# Tests for SMM (with dask) versus CDO

There are a few tests to check if the SMM approach is faster than the CDO one and if it is reliable in terms of output. Encouraging results below, although tested only on 2D data so far.

In [4]:
from time import time
import timeit
import os
import numpy as np
import xarray as xr
from smmregrid import cdo_generate_weights, Regridder
from smmregrid.checker import check_cdo_regrid # this is a new function introduced to verify the output
from cdo import Cdo
import pandas as pd
import copy
cdo = Cdo()

# where and which the data are
indir='tests/data'
filelist = ['lsm-ifs.grb','onlytos-ipsl.nc','tas-ecearth.nc', '2t-era5.nc','tos-fesom.nc', 'ua-ecearth.nc', 'mix-cesm.nc']
#filelist = ['ua-ecearth.nc']
tfile = os.path.join(indir, 'r360x180.nc')

# method for remapping
methods = ['nn','con','bil']
accesses = ['Dataset', 'DataArray']


# create an iterable dictionary, and clean cases where we know CDO does not work
defdict = {'methods': methods, 'accesses': accesses, 'extra': ''}
base = {k: copy.deepcopy(defdict) for k in filelist}
base['tos-fesom.nc']['methods'].remove('bil')
base['lsm-ifs.grb']['extra'] = '-setgridtype,regular'
base['lsm-ifs.grb']['methods'].remove('bil')
base['lsm-ifs.grb']['methods'].remove('con')
base['mix-cesm.nc']['accesses'].remove('DataArray')

## Robustness test

This is to verify that the regridding is equal: this is done by comparing the output from CDO to the output obtained by SMM. 
The files to be checked are above.

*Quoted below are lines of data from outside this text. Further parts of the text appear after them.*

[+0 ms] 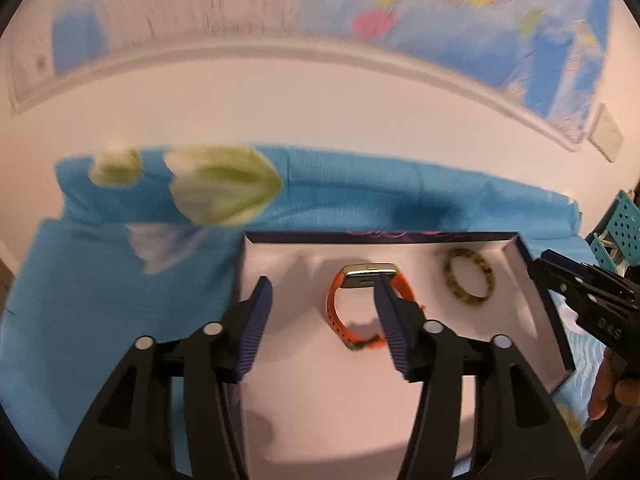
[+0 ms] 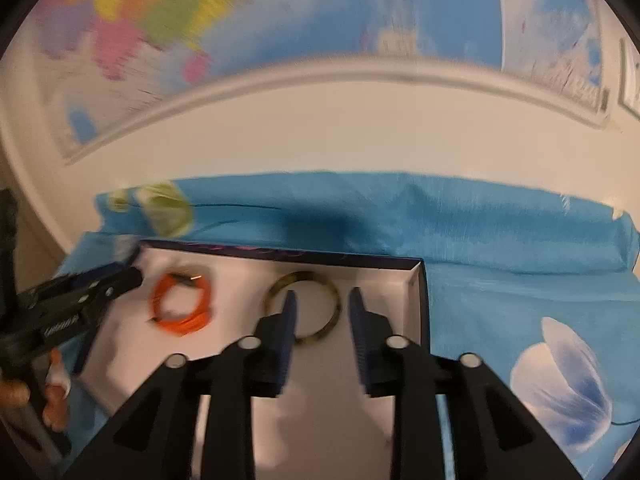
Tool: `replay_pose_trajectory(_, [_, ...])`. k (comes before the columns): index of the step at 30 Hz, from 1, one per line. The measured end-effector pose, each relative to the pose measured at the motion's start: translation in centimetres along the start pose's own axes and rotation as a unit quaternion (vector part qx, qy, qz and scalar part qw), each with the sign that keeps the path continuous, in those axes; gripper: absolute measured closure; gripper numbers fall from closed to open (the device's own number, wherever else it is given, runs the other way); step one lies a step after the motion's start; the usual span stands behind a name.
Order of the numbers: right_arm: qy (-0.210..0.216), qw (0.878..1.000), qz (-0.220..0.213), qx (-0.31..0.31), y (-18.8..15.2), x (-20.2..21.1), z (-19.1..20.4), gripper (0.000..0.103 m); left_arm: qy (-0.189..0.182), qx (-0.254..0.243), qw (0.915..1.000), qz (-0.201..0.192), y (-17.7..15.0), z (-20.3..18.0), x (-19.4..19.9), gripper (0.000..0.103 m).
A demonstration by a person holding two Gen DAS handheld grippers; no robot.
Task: Organize jewelry
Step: 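Carry the watch into the box lid and open the left tool while the right releases the bangle there, then move the right tool to the clear crystal bracelet and close on it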
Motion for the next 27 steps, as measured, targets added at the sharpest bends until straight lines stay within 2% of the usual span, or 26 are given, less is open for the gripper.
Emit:
replay_pose_trajectory(2, [0.013,1.000,-0.020,0.018,-1.3,2.5,0.2,0.063,-0.004,-0.018,0.9994,-0.029,-0.8,-0.6,2.7,0.043])
replay_pose_trajectory(5, [0.019,0.999,-0.027,0.038,-3.8,5.2,0.2,0.062,-0.011,-0.043,0.9972,-0.061,-2.5,-1.3,5.9,0.039])
replay_pose_trajectory(10, [0.037,0.999,-0.013,0.036,-7.6,7.1,0.0,0.062,-0.024,-0.062,0.9940,-0.086,-5.8,-2.0,9.6,0.037])
replay_pose_trajectory(15, [0.041,0.999,-0.003,0.032,-10.8,7.9,0.4,0.062,-0.036,-0.071,0.9939,-0.076,-9.5,-2.9,10.8,0.036])
replay_pose_trajectory(20, [0.046,0.997,0.008,0.055,-13.1,8.5,1.9,0.062,-0.039,-0.078,0.9939,-0.069,-12.4,-3.8,11.1,0.035])
replay_pose_trajectory(27, [0.050,0.997,0.010,0.057,-14.1,8.6,2.5,0.063,-0.050,-0.094,0.9928,-0.054,-14.9,-5.3,11.0,0.033])
Point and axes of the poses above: each gripper's, at about its wrist camera, not at the fingertips, and x roughly against the way its jaws point, z to its left, y to its top, the point moved 1 cm from there along -x, roughly the way its jaws point, and after that the axes turned 6 degrees about -y, right-handed, at the moved point
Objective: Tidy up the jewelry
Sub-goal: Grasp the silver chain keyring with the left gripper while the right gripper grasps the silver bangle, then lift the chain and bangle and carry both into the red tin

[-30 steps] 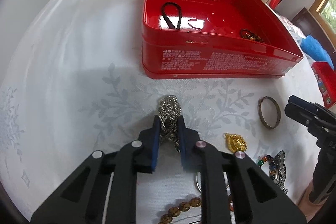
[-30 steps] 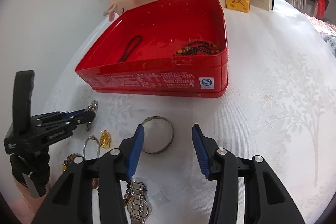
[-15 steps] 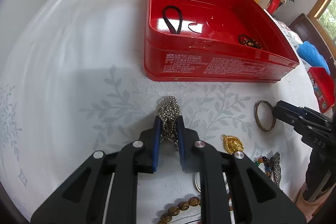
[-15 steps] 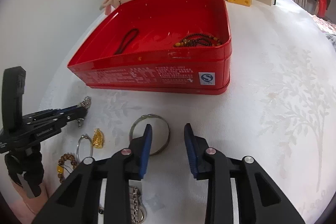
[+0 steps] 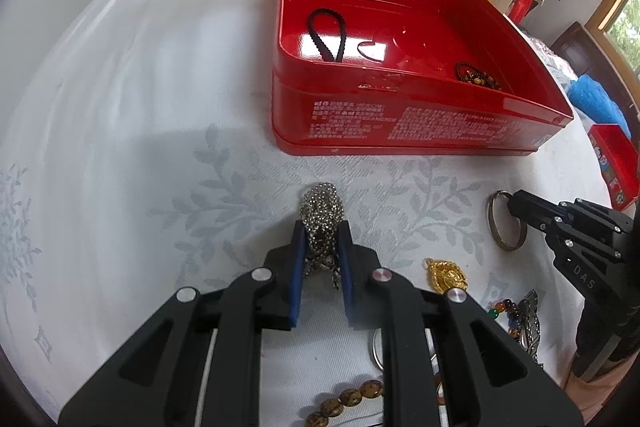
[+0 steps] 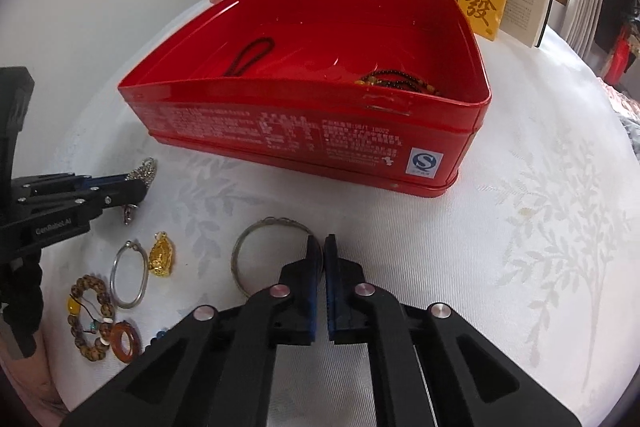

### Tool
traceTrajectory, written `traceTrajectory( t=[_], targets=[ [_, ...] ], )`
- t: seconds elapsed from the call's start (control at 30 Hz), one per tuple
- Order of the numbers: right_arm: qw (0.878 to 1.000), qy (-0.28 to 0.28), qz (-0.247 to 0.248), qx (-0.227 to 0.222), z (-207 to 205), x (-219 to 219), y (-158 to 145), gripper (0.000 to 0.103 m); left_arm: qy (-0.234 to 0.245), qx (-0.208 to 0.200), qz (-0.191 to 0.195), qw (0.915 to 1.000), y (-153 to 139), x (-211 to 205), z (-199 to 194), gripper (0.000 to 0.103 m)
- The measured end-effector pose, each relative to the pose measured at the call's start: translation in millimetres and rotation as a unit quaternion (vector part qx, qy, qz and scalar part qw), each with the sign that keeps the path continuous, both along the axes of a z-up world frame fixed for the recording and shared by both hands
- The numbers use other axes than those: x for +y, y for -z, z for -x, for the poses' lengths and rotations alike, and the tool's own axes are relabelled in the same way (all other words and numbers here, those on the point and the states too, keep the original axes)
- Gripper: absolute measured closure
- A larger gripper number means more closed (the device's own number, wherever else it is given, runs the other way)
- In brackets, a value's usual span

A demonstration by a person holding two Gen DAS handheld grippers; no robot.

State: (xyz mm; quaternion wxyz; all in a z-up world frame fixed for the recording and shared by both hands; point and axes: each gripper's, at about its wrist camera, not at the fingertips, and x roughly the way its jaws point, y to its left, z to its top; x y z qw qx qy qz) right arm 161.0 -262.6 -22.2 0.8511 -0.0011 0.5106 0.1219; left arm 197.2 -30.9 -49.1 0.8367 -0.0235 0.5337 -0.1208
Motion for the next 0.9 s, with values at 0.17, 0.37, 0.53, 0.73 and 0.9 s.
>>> traceTrajectory(
  t=[0.17, 0.37, 0.53, 0.73, 0.9],
  targets=[
    [0.999, 0.006, -0.051, 0.001, 0.0, -13.5, -4.9, 0.1, 0.0, -0.001, 0.015, 0.9999, -2.9, 3.0, 1.1, 0.092],
    [0.994, 0.009, -0.103, -0.017, 7.5, -27.8, -18.8, 0.1, -0.004, -0.017, 0.035, 0.9992, -13.2, 10.2, 2.3, 0.095],
    [0.993, 0.011, -0.116, -0.027, 7.8, -32.7, -24.4, 0.1, -0.006, -0.036, 0.049, 0.9981, -24.4, 15.1, 5.4, 0.095],
    [0.992, 0.011, -0.121, -0.027, 5.9, -36.9, -23.7, 0.1, -0.016, -0.047, 0.064, 0.9967, -32.4, 23.6, 6.2, 0.095],
    [0.992, 0.011, -0.12, -0.024, 6.2, -36.1, -21.3, 0.1, -0.008, -0.046, 0.051, 0.9976, -30.7, 21.4, 7.2, 0.095]
  ],
)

This is the same as the thing done in the tests.

In [5]:

for filein in filelist: 
    for method in base[filein]['methods']:
        for access in base[filein]['accesses']: 
            cc = check_cdo_regrid(os.path.join(indir,filein), tfile, method = method, access = access)#, extra = base[filein].get('extra'))
            print(filein + ': remap' + method + ' via ' + access + ' -> ' + str(cc))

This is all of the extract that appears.